- Eve ekmek götüremiyorum müdürüm…
- Çay götür? İçersin.
- Geçinemiyoruz ki?
- Al şu keyif çayını, git evine. Söyle karına hizmetçiniz demlesin çayı. Ardından yerleş ipek koltuk takımına, bak keyfine şöyle manzaraya karşı.
- Başganım bizim ev bodrum katta yalnız. Hizmetçimiz ve koltuk takımımız da yok. Yere kilime çömüyoruz biz.
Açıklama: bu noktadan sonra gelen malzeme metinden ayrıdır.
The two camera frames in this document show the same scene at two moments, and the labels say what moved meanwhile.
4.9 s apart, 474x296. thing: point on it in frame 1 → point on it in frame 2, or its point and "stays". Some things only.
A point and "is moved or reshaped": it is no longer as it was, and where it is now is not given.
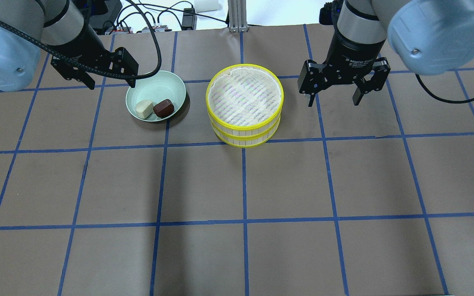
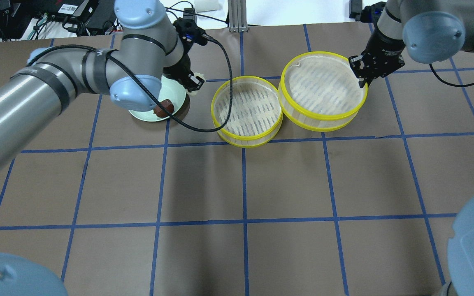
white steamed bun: [144, 108] is moved or reshaped
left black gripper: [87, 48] → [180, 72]
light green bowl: [161, 86] stays
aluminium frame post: [237, 16] stays
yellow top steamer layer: [245, 98] → [320, 91]
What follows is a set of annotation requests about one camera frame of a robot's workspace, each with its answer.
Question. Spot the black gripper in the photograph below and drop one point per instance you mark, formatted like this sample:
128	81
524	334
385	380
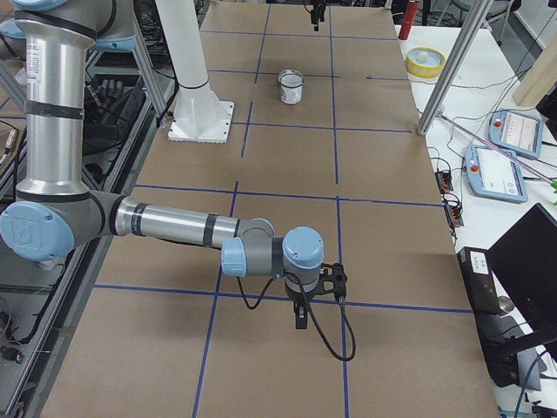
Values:
298	301
316	10

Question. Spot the clear plastic funnel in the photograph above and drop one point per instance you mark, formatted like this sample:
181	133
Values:
290	79

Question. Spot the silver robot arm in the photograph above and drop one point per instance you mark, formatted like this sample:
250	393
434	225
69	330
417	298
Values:
55	211

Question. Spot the white enamel cup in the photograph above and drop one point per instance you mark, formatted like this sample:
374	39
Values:
291	96

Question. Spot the red bottle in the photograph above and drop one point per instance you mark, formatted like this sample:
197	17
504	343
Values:
411	11

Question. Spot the yellow tape roll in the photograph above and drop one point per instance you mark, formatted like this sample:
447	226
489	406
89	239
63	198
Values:
424	62

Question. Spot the metal grabber stick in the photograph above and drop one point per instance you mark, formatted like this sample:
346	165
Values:
505	153

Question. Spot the orange black connector lower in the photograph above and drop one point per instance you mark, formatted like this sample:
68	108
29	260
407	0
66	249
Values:
453	211

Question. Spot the orange black connector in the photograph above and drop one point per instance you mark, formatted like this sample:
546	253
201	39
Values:
453	211
444	181

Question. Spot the orange black connector upper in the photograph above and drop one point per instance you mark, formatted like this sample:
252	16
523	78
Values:
444	181

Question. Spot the black computer box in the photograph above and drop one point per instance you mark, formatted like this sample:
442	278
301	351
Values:
507	350

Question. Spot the black monitor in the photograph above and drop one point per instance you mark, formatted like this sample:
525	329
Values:
524	262

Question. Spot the near blue teach pendant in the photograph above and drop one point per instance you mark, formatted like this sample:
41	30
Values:
491	175

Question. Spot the blue teach pendant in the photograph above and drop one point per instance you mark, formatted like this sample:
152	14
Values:
517	132
491	175

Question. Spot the far blue teach pendant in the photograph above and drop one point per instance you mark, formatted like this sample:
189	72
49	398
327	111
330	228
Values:
517	132

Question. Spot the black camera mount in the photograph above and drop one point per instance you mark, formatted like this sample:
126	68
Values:
332	280

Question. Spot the white camera stand pillar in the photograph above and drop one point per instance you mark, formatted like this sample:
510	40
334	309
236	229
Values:
198	115

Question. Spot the aluminium frame post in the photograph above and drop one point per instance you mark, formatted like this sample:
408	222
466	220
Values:
476	16

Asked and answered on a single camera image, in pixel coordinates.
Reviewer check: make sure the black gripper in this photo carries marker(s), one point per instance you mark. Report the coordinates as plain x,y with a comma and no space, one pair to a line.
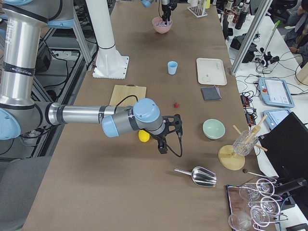
166,9
159,139

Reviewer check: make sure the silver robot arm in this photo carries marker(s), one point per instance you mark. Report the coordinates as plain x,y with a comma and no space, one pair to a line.
19,114

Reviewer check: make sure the pink bowl of ice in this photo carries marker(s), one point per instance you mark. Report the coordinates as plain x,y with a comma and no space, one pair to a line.
161,26

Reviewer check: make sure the white cup rack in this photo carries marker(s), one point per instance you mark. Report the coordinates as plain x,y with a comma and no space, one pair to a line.
198,7

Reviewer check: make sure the stainless steel ice scoop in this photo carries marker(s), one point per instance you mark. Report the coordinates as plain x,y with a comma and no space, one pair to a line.
201,176

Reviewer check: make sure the light blue plastic cup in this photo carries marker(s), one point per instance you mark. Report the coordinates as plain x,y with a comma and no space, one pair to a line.
172,67

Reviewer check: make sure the yellow lemon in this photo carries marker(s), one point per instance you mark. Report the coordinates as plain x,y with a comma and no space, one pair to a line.
144,136

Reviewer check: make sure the mint green bowl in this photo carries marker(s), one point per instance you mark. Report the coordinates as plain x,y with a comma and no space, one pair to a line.
213,129

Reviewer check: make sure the wooden glass rack stand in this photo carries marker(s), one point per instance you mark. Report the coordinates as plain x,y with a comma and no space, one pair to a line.
227,155

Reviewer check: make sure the bamboo cutting board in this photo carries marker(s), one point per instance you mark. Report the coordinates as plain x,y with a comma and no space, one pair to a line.
125,95

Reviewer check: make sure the grey folded cloth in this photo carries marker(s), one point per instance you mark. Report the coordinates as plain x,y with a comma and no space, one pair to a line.
211,93

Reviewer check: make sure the cream rabbit tray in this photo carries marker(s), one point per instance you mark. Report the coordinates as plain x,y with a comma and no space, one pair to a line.
211,71

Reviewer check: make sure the black bottle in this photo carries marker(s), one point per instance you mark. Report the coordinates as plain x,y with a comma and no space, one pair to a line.
242,17

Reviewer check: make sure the clear crystal glass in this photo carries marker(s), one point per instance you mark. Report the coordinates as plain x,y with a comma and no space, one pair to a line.
241,147

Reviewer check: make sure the hanging wine glass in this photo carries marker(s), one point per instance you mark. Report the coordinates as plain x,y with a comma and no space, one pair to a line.
240,221

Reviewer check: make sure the black framed tray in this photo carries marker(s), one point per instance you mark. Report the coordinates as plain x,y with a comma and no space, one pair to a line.
237,204

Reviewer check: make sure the blue teach pendant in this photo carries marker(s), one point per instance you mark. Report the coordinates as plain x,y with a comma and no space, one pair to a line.
275,116
275,92

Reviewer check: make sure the black laptop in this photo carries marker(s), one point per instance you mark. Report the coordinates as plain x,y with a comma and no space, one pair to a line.
287,148

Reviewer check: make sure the aluminium frame post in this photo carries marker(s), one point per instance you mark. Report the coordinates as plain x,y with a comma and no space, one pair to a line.
263,8

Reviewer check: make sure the wire wine glass rack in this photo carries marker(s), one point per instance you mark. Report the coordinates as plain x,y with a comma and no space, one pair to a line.
262,203

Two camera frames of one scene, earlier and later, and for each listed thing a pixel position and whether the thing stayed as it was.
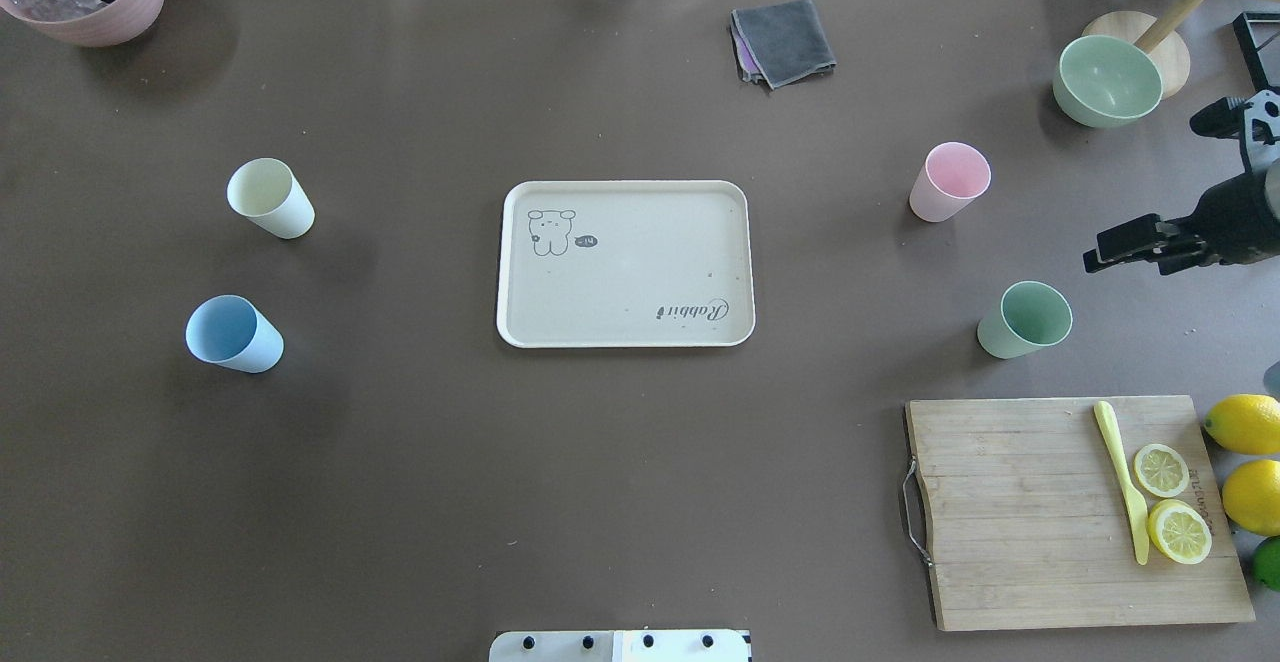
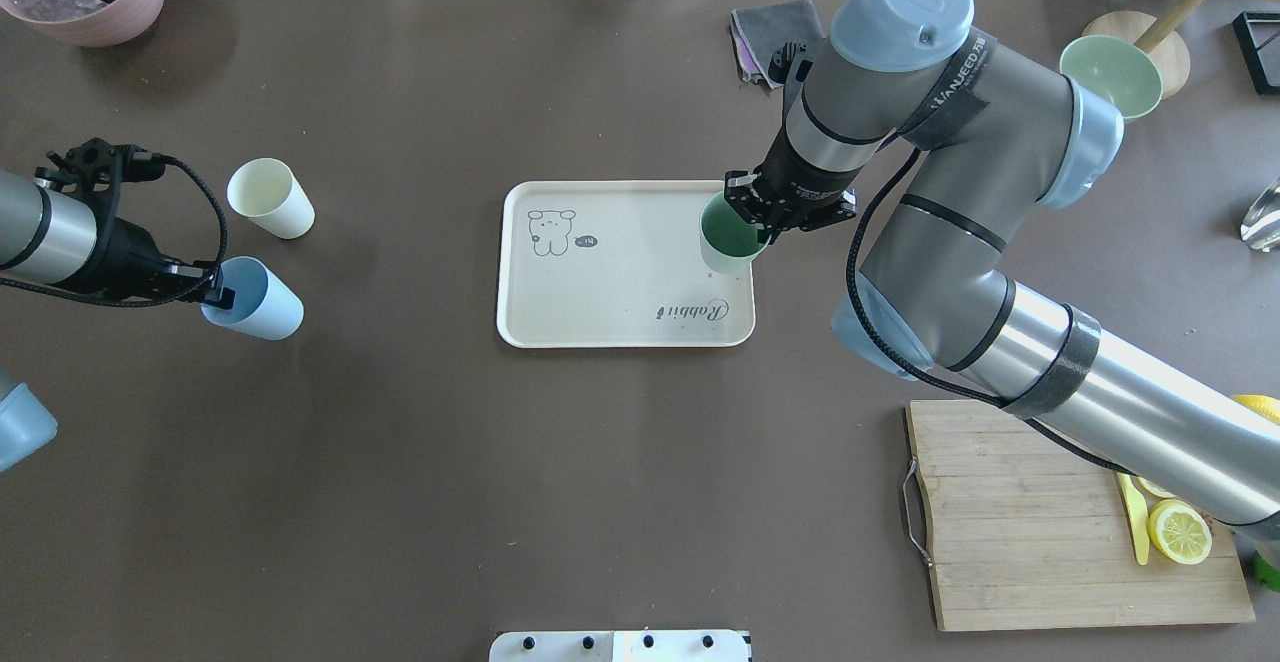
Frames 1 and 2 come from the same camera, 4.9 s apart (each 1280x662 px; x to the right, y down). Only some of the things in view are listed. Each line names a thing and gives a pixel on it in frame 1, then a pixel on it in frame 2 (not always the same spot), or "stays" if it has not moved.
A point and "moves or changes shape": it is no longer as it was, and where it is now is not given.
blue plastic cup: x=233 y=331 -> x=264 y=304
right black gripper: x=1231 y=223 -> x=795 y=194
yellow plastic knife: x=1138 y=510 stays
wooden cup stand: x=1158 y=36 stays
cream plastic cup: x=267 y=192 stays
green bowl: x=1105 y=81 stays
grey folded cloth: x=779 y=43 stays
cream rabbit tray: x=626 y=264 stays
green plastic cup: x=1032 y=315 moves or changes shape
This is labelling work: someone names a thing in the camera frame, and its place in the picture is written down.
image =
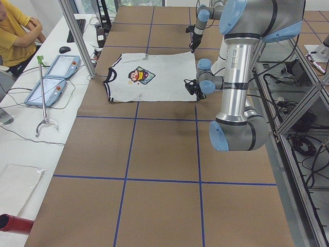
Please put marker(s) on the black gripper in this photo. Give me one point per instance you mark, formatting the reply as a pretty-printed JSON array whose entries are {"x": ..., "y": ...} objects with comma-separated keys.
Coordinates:
[
  {"x": 196, "y": 37},
  {"x": 197, "y": 90}
]

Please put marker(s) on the grey cartoon print t-shirt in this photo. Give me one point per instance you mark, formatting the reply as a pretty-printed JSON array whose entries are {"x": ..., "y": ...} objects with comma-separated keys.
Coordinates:
[{"x": 143, "y": 77}]

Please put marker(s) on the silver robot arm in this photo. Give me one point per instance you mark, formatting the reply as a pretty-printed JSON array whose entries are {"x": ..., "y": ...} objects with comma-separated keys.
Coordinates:
[
  {"x": 203, "y": 15},
  {"x": 244, "y": 25}
]

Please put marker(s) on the black computer mouse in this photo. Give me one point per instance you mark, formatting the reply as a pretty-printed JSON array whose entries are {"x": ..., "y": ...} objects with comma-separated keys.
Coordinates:
[{"x": 64, "y": 49}]

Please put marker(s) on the far blue teach pendant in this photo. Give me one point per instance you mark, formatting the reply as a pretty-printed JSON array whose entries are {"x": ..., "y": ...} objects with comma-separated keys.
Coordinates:
[{"x": 63, "y": 66}]

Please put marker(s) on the blue teach pendant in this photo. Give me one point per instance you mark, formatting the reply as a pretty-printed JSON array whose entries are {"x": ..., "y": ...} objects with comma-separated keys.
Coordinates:
[
  {"x": 63, "y": 66},
  {"x": 53, "y": 89}
]

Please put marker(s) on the near blue teach pendant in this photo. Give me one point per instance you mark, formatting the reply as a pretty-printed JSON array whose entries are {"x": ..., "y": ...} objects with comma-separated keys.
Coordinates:
[{"x": 53, "y": 89}]

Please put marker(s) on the metal reacher grabber tool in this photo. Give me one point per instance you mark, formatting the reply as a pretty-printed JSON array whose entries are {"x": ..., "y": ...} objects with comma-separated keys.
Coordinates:
[{"x": 45, "y": 120}]

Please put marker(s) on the person in yellow shirt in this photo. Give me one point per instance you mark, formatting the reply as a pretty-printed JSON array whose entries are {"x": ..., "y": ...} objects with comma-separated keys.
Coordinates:
[{"x": 18, "y": 36}]

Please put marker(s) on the clear plastic bag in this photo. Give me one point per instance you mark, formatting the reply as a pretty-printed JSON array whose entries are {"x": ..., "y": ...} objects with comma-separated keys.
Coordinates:
[{"x": 18, "y": 183}]

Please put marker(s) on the red cylinder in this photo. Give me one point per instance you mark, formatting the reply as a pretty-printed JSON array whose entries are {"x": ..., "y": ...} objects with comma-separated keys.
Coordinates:
[{"x": 17, "y": 225}]

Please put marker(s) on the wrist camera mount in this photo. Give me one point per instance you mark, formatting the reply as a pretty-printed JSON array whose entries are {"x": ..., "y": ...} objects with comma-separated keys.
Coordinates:
[
  {"x": 191, "y": 86},
  {"x": 190, "y": 29}
]

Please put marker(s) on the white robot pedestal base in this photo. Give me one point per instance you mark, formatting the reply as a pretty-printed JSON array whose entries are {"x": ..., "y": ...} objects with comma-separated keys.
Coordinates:
[{"x": 218, "y": 68}]

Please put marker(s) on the aluminium frame post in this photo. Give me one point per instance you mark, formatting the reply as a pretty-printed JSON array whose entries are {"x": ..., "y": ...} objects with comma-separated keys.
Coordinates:
[{"x": 73, "y": 27}]

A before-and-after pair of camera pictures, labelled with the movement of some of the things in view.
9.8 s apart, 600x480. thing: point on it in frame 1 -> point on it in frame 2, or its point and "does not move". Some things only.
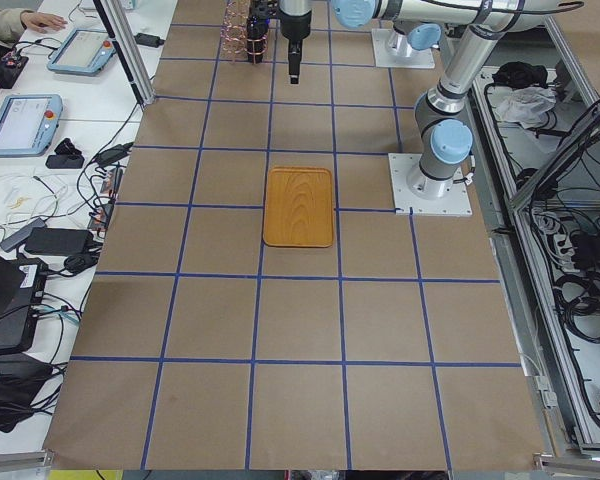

- Aaa bak şimdi abarttın! Olmaz öyle şey… Bodrum katta ev mi olurmuş allah aşkına? Adı üstünde bodrum. Yoksa ilçe olan Bodrum’dan mı bahsediyorsun, seni köftehor? Hem koltuk takımın yoksa sana satranç takımı verelim? (Kafasını arkaya çevirerek) Hanım, sallayıver oradan bi satranç takımı şu vatandaşımıza.
- Efendim karnımız aç, satranç takımını ne yapalım biz?
- Açsanız size bi Vivaldi yazalım? Ruhunuz doysun. Yaz çocuğum şuna sabah akşam 2 doz Vivaldi. Dört mevsim kullanacaksın bunu, anlaşıldı mı?
- Anlaşılmaması mümkün mü fahri doktorum!